Starmer assembled his ministerial A-team on his first full day as Prime Minister, confirmed the Rwanda plan was dead and buried and that the money saved from it would be redirected to the government's proposed Border and Security Command, which sounds slightly like it belongs as the name of ITV's next gritty police drama. Exactly.
Anyway, things turned out quite badly. In the summer, we had the horrible attack in Southport, followed by devastating riots, spurred on in part by newly elected MP Nigel Farage, who amplified fake news reports that the man involved in the Southport attack was known to British security services.

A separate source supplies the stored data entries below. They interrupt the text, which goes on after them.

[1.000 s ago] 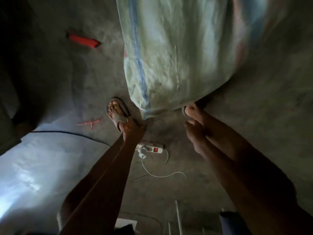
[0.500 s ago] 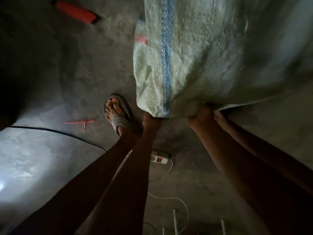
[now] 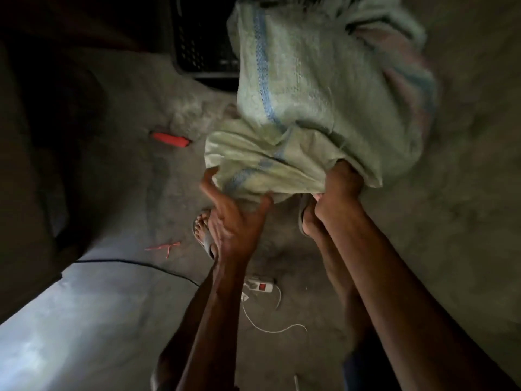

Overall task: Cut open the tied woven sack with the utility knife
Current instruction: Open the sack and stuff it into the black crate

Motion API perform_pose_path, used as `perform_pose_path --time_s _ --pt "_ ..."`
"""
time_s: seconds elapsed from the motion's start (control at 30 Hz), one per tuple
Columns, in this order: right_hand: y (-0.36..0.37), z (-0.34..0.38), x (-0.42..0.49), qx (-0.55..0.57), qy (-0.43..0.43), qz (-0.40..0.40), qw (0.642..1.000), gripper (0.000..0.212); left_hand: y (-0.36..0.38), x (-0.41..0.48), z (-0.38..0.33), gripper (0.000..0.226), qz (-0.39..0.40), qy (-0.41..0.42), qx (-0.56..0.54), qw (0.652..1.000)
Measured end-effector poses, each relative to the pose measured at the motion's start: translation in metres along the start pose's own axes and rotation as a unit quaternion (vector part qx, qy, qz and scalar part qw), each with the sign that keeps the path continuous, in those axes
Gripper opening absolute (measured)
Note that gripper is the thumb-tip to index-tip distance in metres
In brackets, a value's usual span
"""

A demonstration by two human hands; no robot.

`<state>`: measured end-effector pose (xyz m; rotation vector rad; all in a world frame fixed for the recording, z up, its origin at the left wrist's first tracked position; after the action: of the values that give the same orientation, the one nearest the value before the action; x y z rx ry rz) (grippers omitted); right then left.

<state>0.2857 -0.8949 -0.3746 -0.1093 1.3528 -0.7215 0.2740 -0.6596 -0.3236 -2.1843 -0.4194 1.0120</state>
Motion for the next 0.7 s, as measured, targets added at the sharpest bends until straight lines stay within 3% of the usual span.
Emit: perform_pose_path --time_s 0.1,0.2,0.3,0.37,0.47,0.6,0.7 --pt "0.001 0.052 -0.03 0.001 -0.067 0.055 0.996 0.045 -0.001 0.001 -0.092 0.096 0.056 0.21 0.079 0.973" --pt "0.002 0.092 -0.044 -0.013 -0.087 0.069 0.994 0.041 0.02 0.012 -0.146 0.093 0.101 0.273 0.226 0.93" --pt "0.011 0.124 -0.035 -0.02 -0.118 0.085 0.989 0.034 0.055 0.035 -0.163 0.062 0.129 0.239 0.33 0.904" --pt "0.025 0.138 -0.018 -0.026 -0.147 0.124 0.981 0.022 0.073 0.056 -0.168 0.043 0.132 0.204 0.309 0.919" --pt "0.034 0.141 0.008 -0.014 -0.136 0.196 0.971 0.036 0.086 0.093 -0.168 0.043 0.106 0.143 0.266 0.947" --pt "0.03 0.118 0.041 -0.048 -0.154 0.302 0.94 0.031 0.102 0.134 -0.171 0.042 0.091 0.113 0.243 0.959" --pt "0.036 0.055 0.069 -0.155 -0.084 0.399 0.9 0.029 0.115 0.157 -0.17 0.046 0.075 0.096 0.247 0.961"
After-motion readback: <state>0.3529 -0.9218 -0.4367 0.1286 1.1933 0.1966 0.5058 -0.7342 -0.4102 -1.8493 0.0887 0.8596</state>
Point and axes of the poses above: each hand's wrist, its own x-axis towards the middle knuckle, its own y-axis out of the palm, z = x × y, the point moved 10 cm from there along x, towards the middle knuckle
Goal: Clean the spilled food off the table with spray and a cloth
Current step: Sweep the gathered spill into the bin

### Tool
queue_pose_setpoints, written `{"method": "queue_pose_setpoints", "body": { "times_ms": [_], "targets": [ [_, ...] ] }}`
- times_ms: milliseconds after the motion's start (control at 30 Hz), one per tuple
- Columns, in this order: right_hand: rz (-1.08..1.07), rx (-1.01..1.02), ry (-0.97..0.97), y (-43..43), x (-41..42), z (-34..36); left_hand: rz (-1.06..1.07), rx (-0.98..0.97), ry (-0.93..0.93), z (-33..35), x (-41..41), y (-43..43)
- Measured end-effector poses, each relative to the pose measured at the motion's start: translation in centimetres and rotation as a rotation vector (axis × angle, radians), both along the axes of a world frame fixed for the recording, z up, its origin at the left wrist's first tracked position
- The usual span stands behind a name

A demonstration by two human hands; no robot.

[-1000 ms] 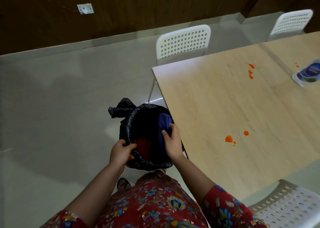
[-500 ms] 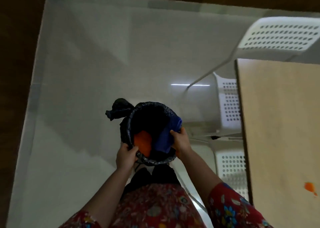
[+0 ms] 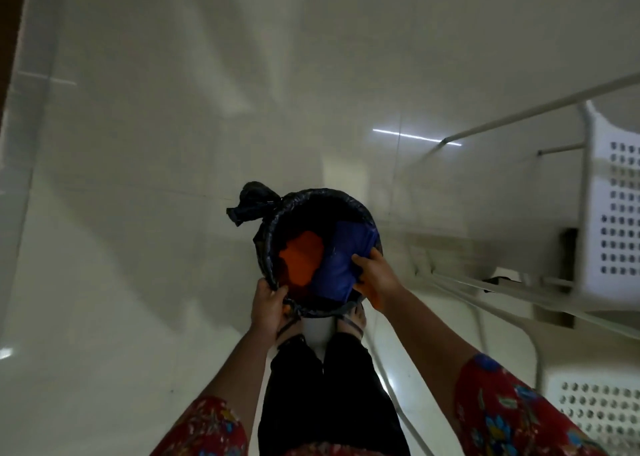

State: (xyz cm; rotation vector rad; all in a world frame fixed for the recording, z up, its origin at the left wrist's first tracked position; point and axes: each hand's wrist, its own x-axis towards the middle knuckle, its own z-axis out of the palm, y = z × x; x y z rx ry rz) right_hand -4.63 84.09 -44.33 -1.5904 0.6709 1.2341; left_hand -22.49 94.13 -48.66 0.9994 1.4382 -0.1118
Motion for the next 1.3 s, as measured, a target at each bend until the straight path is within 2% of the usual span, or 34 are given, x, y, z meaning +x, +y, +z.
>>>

Starmer condemned the rioters, but wouldn't explicitly call out their racism, opting for the vaguer phrase, whatever the apparent motivation.
By September, we've been treated to the first sort of scandal of this Labour government. You always remember your first. When it came to light that ministers had accepted thousands of pounds worth of gifts that they'd failed to declare. And it did seem for a point like every government minister had spent some time at the Taylor Swift era's tour. Here's Education Secretary Bridget Philipson.
Look, I'll be honest, it was a hard one to turn down. I appreciate there was big demand for the tickets. It was a privilege to be there. One of my children, you know, was keen to go along. It's hard to say no if you're offered tickets in those circumstances, but it was declared.
Liz, in comparison to previous scandals from the last decade and a half, it was sort of broadly chump change. But does it matter more because Starmer's made such a play about, you know, the Labour Party... dotting all the I's and crossing all the T's in terms of following regulations?
No, I mean, look, not really. I mean, it won't hang over this government, I don't think. That's not the sense that I get. And I think what was going on was we were so used to constantly looking for scandals that this became the kind of Labour government scandal for... a few weeks, they took free tickets, they registered them.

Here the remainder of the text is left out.